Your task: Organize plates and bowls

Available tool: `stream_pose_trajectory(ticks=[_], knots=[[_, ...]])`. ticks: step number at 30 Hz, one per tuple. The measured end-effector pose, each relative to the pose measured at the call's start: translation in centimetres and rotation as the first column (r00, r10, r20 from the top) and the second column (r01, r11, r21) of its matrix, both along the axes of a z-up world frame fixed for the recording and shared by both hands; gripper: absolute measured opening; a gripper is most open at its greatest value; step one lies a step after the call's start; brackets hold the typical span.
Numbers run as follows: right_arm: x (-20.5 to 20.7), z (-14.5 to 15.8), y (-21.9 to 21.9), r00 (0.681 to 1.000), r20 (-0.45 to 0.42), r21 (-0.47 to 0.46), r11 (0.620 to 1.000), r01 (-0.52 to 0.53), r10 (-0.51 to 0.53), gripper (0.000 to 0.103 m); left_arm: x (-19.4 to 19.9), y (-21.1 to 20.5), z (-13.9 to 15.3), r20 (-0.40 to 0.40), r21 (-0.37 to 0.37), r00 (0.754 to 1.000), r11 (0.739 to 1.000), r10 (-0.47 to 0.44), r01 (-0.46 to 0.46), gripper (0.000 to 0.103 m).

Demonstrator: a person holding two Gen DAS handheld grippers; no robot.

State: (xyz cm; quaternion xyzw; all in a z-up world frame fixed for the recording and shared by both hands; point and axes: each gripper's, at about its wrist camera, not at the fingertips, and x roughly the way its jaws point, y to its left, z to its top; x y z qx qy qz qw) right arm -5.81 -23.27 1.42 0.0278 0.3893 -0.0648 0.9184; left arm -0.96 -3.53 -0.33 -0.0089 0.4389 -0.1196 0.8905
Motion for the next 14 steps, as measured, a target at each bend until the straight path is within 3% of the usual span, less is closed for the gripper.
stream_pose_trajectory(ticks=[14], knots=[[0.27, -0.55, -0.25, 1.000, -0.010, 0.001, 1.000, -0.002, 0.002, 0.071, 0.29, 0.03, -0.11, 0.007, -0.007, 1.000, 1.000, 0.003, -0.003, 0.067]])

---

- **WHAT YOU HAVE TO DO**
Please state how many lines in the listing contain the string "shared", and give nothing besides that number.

- **YOUR RESPONSE**
2